In yet another embodiment, the present invention provides a process for preparing taste masked composition of prochlorperazine wherein the prochlorperazine and pH dependent polymer are present in a weight ratio between about 1:1 and about 1:3. More preferably the weight ratio between prochlorperazine and pH dependent polymer is 1:1.5.

In yet another embodiment, the present invention provides a process for preparing taste masked composition of prochlorperazine wherein carbomer and pH dependent polymer are present in a weight ratio between about 1: 0.5 to about 1: 3. More preferably the weight ratio between carbomer and pH dependent polymer is 1:1.5

In yet another embodiment, the present invention provides a process for preparing taste masked composition of prochlorperazine wherein prochlorperazine is present from about 5 wt% to about 20 wt %. In preferred embodiment, the composition comprises from about 7 wt % to about 15 wt % of prochlorperazine.
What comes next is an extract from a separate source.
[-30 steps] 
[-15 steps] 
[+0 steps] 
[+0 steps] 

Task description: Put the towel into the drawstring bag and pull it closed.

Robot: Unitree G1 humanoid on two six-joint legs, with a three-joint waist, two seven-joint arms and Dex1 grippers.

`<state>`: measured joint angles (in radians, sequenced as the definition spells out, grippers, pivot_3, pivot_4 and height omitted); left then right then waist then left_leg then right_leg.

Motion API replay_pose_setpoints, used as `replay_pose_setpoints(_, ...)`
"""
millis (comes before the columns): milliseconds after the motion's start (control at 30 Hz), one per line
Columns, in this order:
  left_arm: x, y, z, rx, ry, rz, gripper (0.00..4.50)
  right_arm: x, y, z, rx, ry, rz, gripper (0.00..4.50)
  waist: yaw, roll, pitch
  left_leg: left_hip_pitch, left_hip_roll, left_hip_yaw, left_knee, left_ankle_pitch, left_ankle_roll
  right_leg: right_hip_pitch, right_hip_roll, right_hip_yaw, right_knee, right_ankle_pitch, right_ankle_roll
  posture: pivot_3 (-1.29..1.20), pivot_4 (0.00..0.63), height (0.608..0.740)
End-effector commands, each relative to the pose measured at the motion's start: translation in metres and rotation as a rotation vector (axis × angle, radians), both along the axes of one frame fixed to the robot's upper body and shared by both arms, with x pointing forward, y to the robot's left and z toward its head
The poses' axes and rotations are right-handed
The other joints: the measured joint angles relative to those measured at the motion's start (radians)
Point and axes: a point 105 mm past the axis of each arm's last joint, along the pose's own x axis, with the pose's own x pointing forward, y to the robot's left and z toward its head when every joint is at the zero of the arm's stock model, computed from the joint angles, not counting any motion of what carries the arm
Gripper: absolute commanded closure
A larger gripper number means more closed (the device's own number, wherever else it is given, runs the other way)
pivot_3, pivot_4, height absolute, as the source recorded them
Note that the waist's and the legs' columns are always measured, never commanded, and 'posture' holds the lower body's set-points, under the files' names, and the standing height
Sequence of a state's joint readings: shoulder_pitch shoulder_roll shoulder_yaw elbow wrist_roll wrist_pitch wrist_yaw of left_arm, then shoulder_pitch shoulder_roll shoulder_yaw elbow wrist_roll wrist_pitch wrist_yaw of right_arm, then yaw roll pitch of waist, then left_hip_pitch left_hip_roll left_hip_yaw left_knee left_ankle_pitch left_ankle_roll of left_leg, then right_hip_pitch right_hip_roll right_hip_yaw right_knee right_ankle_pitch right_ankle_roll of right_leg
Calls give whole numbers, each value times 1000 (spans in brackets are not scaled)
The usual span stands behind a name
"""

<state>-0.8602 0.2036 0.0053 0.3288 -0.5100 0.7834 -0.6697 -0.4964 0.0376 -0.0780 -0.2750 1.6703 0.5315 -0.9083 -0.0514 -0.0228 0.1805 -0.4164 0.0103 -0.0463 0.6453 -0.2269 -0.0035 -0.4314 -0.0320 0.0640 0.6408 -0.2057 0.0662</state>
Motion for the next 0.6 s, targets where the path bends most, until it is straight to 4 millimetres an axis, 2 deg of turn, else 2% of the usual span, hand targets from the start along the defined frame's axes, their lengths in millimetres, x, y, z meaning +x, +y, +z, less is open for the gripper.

In yet another embodiment, the present invention provides a process for preparing taste masked composition of prochlorperazine wherein the carbomer is present from about 5 wt% to about 15 wt%. In preferred embodiment, the composition comprises from about 8 wt% to about 12 wt% of carbomer.
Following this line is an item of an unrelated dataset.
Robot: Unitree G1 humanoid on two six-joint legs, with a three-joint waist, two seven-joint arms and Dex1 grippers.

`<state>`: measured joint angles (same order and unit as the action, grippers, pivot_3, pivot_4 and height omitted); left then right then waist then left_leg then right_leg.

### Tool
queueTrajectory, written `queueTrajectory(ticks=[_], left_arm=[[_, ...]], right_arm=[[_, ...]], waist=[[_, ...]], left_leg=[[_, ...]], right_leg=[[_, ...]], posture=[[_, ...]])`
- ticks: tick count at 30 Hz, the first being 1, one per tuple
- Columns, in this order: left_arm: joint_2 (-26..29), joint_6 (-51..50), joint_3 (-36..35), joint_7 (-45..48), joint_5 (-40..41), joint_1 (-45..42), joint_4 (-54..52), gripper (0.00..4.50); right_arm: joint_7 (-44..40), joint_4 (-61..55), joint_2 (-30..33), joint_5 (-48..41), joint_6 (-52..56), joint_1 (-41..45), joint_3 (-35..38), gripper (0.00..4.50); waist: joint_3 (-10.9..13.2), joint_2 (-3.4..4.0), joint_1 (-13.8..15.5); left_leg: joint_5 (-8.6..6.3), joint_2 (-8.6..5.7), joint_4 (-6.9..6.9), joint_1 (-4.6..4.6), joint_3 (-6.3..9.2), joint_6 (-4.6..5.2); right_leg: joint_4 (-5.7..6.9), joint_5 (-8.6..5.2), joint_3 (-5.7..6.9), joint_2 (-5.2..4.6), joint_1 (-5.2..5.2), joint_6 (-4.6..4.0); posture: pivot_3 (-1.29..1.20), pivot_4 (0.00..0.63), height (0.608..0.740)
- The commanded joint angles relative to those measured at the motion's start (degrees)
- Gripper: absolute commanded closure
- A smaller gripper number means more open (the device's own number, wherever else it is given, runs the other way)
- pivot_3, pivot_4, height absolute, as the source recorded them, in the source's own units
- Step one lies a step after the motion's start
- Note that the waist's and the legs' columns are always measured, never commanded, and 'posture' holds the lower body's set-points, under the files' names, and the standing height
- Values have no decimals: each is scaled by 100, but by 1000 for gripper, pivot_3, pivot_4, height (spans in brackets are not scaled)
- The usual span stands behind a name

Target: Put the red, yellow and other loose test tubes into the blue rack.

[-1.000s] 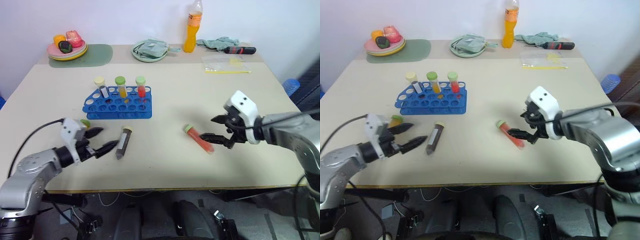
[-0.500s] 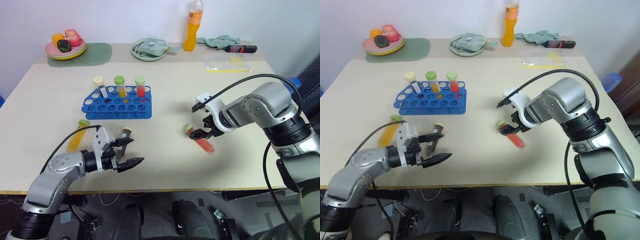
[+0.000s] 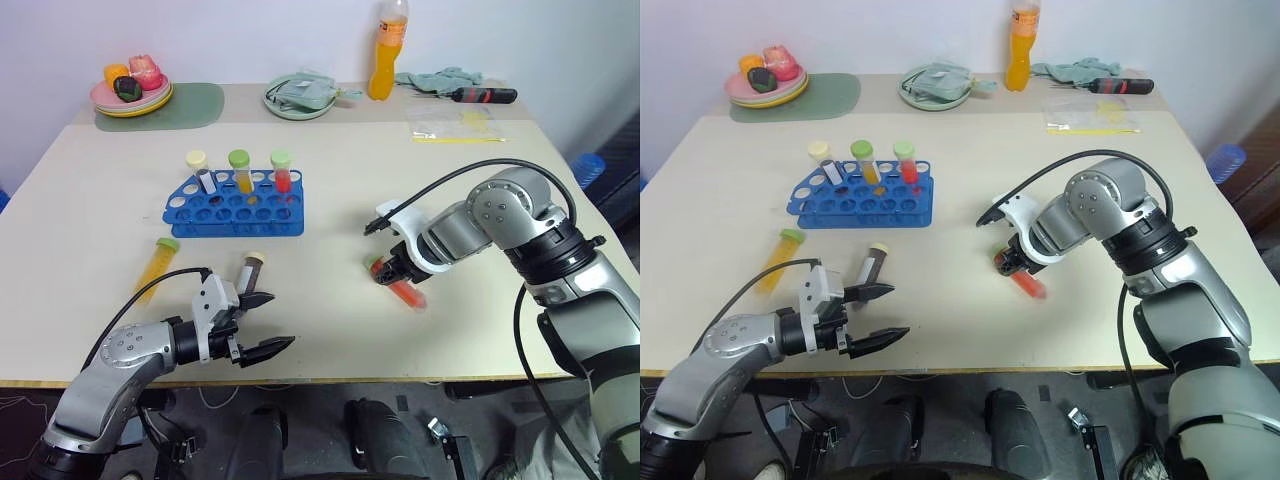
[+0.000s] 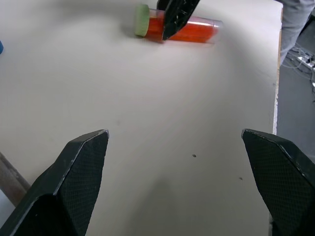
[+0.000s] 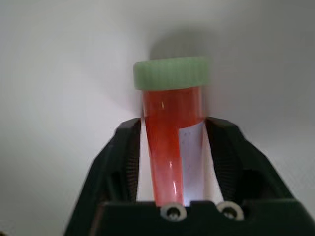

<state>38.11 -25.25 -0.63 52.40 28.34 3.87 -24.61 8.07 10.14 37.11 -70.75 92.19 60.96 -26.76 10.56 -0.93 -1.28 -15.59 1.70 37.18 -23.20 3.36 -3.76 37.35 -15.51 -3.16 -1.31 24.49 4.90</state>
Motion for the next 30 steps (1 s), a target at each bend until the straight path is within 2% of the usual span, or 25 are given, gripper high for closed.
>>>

In yet another embodiment, the present invention provides a process for preparing taste masked composition of prochlorperazine wherein the pH dependent polymer is present from about 5 wt% to about 20 wt%. In preferred embodiment, the composition comprises from about 8 wt% to about 16 wt% of pH dependent polymer.

In yet another embodiment, the present invention provides a method of treating severe nausea and vomiting, schizophrenia, non psychotic anxiety or psychotic disorders using taste masked composition or formulations of prochlorperazine.

In a preferred embodiment of the present invention, the taste masked composition of the present invention is prepared in the form of granules. The process of preparing granules involves the steps of mixing carbomer and water in planetary mixer to form a clear carbomer gel. Further, prochlorperazine is added in carbomer gel with continuous and thorough mixing in planetary mixer for about 90 minutes to form white coloured paste. The continuous and thorough mixing of prochlorperazine and carbomer gel results in surface adsorption of carbomer on prochlorperazine, which results in taste masking of prochlorperazine. Further taste masking of prochlorperazine is achieved by adding pH dependent polymer with continuous mixing to the white coloured paste to form wet granules. The pH dependent polymer is a basic polymer which is insoluble in slightly alkaline pH of saliva, but dissolves in acidic pH of stomach. The pH dependent polymer masks the remaining bitterness of prochlorperazine by ionic interaction with the drug. The wet granules are further dried and sifted through # 30 sieve. The combined taste masking effect of carbomer and pH dependent polymer results in the complete taste masking of prochlorperazine granules which can be further formulated in oral dosage forms such as oral tablet, orally disintegrating tablets, mouth dissolving tablets, capsule, pellets or sachet.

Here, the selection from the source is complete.